Shortly after, an ARTFORUM about AGE from 1988 turned up in a box during a move by a friend who worked on it. Its cover is an odd combination of barbed wire, rainbow-monolith font, and the letters A, G, and E on top of their mirror images. Hmmm. I was 23 in ’88. How dated the 80s looked as I passed it around for about a month before I realized ARTFORUM’s editors had inserted a reproduction of the first issue, published in 1962, inside. “AGE? Why age?” the contributors asked in the 80s, outraged, and addressed instead the Age of Excess and the Age of Celebrity, or video’s “coming of age.” This Emily Litella-like response is especially visible in the Guerilla Girls’ amicable interview printed surrounding their confrontational response poster.

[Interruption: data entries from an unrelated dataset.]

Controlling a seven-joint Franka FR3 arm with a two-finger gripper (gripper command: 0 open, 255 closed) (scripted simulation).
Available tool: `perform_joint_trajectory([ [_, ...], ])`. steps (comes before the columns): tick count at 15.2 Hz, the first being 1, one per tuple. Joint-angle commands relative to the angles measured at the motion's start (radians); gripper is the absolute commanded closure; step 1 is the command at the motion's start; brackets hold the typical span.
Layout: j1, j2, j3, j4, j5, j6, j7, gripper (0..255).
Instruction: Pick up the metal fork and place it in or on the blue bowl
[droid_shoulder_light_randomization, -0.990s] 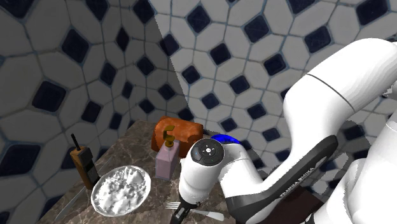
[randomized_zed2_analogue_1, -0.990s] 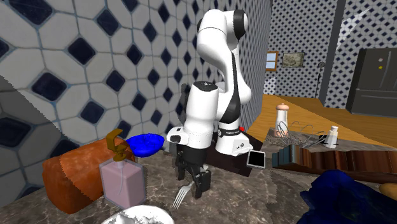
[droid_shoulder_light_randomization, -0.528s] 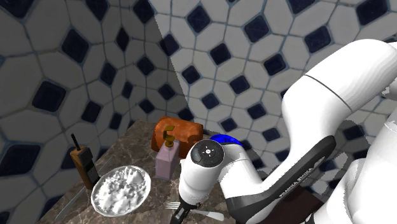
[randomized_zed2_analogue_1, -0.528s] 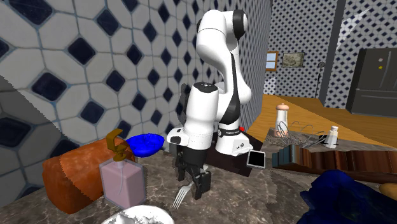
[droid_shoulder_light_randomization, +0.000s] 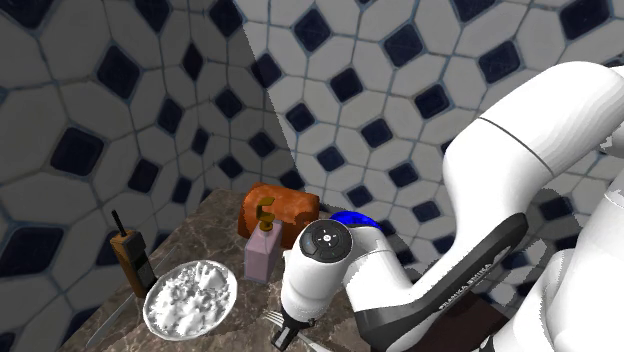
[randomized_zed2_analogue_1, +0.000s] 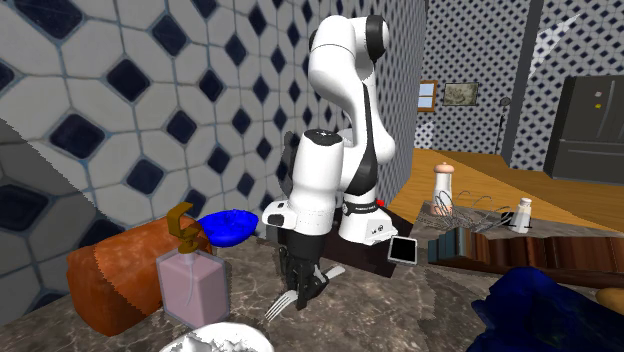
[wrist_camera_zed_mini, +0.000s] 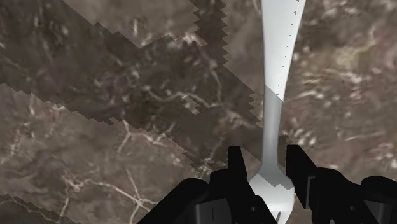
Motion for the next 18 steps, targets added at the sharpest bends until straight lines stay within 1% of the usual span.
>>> perform_joint_trajectory([
  [1, 0.0, 0.0, 0.0, 0.0, 0.0, 0.0, 0.0, 255],
  [2, 0.0, 0.0, 0.0, 0.0, 0.0, 0.0, 0.0, 255],
  [9, -0.022, -0.112, 0.045, -0.002, 0.168, -0.069, -0.13, 255],
  [14, -0.019, -0.187, 0.052, 0.007, 0.269, -0.127, -0.209, 255],
  [18, -0.01, -0.241, 0.046, 0.021, 0.333, -0.179, -0.261, 255],
])
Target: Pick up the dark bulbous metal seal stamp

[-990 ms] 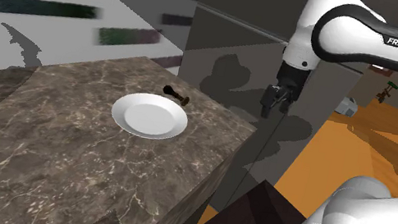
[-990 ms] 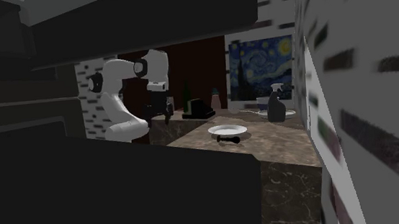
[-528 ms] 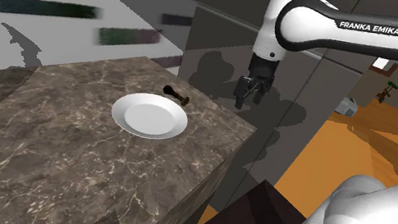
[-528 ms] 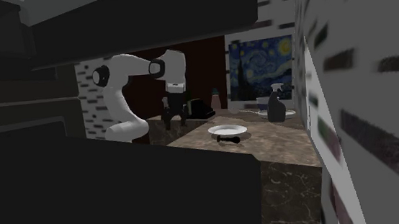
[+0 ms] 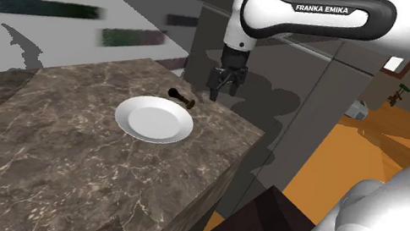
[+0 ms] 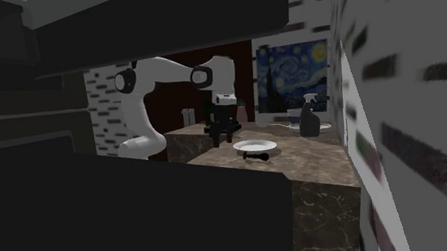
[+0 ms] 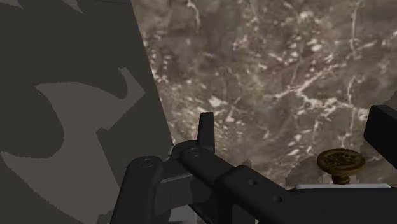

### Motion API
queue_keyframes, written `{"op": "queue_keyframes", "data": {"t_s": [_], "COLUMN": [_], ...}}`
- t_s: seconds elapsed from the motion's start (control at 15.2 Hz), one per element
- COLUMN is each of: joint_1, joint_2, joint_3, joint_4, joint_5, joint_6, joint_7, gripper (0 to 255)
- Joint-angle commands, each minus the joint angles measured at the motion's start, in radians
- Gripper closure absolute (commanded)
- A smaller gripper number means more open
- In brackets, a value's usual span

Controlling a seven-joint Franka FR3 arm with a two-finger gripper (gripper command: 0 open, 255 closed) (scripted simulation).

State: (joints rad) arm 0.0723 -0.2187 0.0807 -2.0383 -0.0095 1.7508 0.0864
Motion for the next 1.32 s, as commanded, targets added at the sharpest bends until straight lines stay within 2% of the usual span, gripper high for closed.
{"op": "queue_keyframes", "data": {"t_s": [0.0,0.53,1.12,1.19,1.25], "joint_1": [0.009,0.053,0.052,0.053,0.053], "joint_2": [0.075,0.368,0.376,0.380,0.382], "joint_3": [0.011,0.053,0.052,0.053,0.052], "joint_4": [0.067,0.394,0.302,0.308,0.312], "joint_5": [0.003,-0.004,-0.005,-0.006,-0.006], "joint_6": [0.006,-0.032,0.068,0.065,0.064], "joint_7": [-0.003,-0.006,-0.005,-0.004,-0.005], "gripper": [0,0,0,255,255]}}
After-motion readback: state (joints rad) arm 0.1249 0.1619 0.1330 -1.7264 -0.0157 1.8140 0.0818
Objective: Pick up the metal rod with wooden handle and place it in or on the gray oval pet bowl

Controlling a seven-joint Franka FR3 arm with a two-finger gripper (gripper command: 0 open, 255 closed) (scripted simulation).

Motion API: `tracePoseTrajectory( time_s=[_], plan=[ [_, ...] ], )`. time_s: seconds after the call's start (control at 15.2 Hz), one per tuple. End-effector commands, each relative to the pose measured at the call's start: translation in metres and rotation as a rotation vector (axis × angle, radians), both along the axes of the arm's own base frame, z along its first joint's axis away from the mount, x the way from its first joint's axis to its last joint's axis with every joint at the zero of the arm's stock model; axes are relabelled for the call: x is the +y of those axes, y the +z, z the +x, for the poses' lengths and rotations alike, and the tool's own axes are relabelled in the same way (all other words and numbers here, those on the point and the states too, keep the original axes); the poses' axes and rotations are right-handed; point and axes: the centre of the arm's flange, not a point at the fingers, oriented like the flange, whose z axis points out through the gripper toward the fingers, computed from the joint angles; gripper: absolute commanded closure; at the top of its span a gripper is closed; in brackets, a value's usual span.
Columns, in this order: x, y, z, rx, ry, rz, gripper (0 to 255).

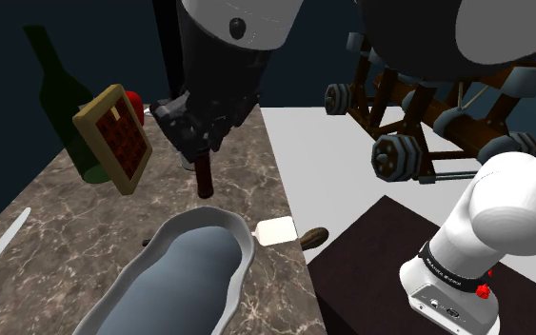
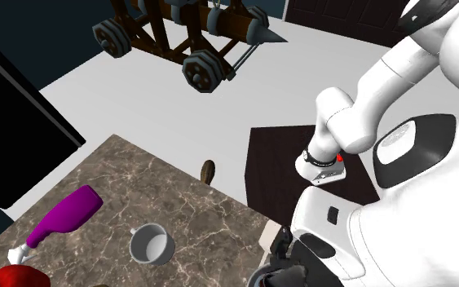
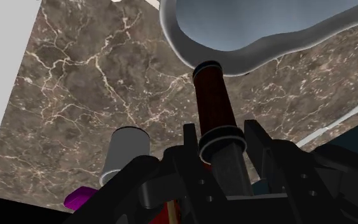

The dance community has responded similarly to this invitation with angry missives and outrageous antics. A March 200 issue of The New Yorker surfaced with an extremely hi-speed Muybridge-like “Time Marches On” cartoon by Ian Falconer on its cover – the hapless primate is human ONLY BRIEFLY at around age 35, the joke appeared to be. New York magazine’s April 17 cover feature: “Washed up at 35!”

MRPJ#21 is dedicated to Richard Elovich, who started the Journal despite my whining.